APRA will revise its prudential standard in relation to insurance within super.

The Australian Prudential Regulation Authority (APRA) will allow superannuation fund trustees to offer insurance services through general insurance companies rather than through life insurance providers alone.

The prudential regulator will revise its prudential standard, SPS 250 Insurance in Superannuation, to reflect that trustees can offer general insurance through all licensed insurance providers and will issue guidance on insurance strategies for funds.

APRA deputy chair Ross Jones said the prudential regulator had changed its mind after industry feedback persuaded it of the negative effects on the level of competition in the industry.

"Having considered the feedback and considering what our objectives were in initially proposing the restrictions, I'm happy to say that we will change the standard," Jones said at an Association of Superannuation Funds of Australia (ASFA) presentation yesterday.

 
 

"RSE (registered superannuation entities) licensees will not be restricted now to only seek income protection from life insurers and the standard will in fact be adjusted to reflect this position.

"Our initial response was possibly prescriptive and it is possible to achieve the appropriate outcome, I think, by just making the amendments."

The regulator had argued in a submission to the draft prudential standards that the negative effects caused by the standard would outweigh the benefits, because it would restrict competition and drive up fees for members.

"ASFA disagrees with any proposal that requires all insurance offered through superannuation funds to be offered by a life company," it said in a submission to APRA.

"We believe the potential negative impact on fund members and beneficiaries of this proposed restriction far outweigh any issues it is designed to remedy.

"If APRA's intention regarding the restriction on general insurance is carried through to the implementation of the prudential standard, it will mean that these RSE licensees could not maintain their current arrangements.

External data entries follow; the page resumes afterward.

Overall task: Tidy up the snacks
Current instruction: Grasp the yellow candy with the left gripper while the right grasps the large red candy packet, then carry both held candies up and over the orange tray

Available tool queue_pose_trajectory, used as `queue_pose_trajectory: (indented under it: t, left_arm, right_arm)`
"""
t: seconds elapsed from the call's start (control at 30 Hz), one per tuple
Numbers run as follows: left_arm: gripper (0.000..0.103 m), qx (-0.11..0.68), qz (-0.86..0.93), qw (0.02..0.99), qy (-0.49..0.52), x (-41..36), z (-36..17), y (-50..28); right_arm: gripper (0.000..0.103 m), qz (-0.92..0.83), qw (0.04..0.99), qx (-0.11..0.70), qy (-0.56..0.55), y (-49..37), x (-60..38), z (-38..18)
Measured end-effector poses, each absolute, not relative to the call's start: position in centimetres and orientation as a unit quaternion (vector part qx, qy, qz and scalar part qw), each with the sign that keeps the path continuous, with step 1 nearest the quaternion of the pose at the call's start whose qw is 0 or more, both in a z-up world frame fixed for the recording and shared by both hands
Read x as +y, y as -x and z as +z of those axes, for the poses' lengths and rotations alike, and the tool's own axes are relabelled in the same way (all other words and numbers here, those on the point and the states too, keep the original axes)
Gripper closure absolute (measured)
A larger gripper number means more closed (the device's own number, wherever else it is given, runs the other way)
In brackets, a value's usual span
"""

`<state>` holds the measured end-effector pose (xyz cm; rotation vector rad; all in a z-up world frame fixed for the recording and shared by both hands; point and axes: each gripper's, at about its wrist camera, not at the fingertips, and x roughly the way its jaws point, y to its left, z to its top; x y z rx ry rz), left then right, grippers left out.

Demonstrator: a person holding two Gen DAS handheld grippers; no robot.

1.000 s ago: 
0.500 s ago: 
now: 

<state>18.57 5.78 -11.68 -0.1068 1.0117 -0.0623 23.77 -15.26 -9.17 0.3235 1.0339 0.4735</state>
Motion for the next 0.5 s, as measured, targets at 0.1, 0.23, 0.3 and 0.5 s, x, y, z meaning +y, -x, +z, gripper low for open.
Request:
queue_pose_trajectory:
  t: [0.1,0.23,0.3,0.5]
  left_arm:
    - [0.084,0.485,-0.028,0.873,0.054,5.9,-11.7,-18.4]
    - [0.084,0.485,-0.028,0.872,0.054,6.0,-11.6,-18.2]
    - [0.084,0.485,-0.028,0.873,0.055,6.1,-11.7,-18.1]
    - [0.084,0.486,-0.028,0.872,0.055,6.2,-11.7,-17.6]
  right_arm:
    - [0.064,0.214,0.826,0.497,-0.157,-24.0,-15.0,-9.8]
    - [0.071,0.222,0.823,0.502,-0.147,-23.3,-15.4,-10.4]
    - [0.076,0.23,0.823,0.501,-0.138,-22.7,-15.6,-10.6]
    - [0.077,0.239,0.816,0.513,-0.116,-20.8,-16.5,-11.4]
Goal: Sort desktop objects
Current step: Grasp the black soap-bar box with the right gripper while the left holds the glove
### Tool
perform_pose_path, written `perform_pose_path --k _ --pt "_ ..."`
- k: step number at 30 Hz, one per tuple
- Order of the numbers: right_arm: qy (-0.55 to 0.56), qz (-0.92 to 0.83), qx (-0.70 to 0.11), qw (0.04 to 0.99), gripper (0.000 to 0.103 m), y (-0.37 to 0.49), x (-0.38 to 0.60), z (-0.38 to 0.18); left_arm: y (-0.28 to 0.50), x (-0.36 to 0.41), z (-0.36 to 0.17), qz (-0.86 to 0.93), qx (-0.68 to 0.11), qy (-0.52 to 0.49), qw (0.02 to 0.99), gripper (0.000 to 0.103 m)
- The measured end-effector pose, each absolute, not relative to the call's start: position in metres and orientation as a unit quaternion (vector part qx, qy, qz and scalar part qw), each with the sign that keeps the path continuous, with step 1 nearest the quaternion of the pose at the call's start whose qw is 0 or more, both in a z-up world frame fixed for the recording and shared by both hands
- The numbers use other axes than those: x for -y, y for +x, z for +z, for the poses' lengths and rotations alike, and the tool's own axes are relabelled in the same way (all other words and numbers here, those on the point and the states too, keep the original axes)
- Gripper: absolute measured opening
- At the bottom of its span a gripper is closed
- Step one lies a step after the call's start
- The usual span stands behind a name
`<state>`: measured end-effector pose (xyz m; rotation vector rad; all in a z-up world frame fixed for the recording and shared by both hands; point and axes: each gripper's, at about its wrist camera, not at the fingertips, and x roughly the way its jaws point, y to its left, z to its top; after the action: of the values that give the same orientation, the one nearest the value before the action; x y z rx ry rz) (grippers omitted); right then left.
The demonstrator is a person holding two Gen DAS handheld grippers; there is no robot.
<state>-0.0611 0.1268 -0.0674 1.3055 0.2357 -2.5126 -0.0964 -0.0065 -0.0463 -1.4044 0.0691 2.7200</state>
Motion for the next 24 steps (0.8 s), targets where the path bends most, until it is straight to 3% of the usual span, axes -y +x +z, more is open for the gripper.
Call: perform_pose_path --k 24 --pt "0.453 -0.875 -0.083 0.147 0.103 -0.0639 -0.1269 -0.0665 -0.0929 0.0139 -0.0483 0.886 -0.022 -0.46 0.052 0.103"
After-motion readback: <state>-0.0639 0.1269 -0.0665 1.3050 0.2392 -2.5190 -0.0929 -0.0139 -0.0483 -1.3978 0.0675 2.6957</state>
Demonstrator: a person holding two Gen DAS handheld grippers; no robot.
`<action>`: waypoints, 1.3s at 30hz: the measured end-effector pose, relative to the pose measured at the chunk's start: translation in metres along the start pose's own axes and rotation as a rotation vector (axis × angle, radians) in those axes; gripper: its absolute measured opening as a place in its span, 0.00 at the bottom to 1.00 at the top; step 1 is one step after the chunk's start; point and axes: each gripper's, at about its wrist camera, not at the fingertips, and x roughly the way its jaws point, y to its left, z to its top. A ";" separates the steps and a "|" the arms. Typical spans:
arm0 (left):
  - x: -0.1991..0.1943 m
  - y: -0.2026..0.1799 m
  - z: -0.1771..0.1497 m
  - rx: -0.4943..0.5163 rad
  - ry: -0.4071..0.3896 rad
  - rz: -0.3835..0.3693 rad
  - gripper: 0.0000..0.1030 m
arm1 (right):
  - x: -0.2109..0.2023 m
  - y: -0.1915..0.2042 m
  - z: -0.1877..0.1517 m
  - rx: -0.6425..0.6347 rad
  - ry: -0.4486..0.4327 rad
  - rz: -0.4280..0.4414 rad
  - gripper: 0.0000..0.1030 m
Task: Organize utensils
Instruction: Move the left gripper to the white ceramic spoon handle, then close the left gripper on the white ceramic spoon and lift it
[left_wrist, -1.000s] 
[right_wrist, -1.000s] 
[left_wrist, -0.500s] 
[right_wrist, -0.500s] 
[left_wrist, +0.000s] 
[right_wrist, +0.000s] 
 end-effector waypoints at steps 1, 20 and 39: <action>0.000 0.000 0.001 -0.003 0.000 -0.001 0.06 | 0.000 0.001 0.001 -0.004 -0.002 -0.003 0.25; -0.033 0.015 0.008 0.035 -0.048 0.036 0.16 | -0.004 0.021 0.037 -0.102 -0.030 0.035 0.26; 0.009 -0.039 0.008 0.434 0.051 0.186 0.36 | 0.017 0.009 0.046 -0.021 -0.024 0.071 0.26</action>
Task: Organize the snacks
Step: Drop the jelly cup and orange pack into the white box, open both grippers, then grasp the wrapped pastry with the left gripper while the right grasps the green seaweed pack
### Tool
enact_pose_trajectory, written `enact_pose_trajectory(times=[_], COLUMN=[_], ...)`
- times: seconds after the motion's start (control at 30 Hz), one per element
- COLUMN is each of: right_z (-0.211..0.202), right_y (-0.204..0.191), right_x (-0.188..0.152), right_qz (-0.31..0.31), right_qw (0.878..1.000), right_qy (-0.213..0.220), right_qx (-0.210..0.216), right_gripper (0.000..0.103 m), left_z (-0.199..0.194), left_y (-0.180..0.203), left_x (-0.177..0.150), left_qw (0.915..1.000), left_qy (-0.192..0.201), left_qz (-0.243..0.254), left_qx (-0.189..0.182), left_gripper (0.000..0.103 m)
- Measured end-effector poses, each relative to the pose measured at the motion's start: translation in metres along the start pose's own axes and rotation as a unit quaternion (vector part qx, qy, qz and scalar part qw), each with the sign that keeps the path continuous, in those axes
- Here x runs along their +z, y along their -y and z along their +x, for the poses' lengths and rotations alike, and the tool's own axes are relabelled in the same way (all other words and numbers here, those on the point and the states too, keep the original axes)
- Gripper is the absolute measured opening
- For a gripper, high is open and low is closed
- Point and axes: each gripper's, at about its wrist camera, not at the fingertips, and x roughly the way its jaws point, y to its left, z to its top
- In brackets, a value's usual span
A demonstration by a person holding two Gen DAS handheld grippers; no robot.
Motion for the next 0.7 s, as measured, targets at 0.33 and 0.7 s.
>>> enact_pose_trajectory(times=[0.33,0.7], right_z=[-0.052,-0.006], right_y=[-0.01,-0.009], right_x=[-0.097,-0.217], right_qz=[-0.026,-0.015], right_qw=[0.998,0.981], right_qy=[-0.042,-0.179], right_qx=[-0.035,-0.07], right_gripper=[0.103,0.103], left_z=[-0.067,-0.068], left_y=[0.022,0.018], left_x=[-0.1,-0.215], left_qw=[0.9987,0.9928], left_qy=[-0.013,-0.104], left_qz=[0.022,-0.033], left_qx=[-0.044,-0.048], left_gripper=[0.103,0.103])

"They would need to withdraw from their current income protection contracts and find alternative cover through a life company, which would likely lead to an increase in cost to members."

Jones said the prudential regulator had initially restricted the sourcing of insurance services to life insurance companies, because there were differences in the application of the regulations to general and life insurance policies.

But Jones now said the initial standard was too prescriptive and the issue could be overcome by requiring trustees to ensure insurance terms and conditions matched the best interests of members.

"We had a look at it and said 'we can still achieve our objectives by saying trustees must be aware of all these issues associated with it, and as long as you are aware of this and have a mechanism to ensure members are not disadvantaged at the end of the three-year period, then we don't really have a problem as to where you get the insurance from'," he said.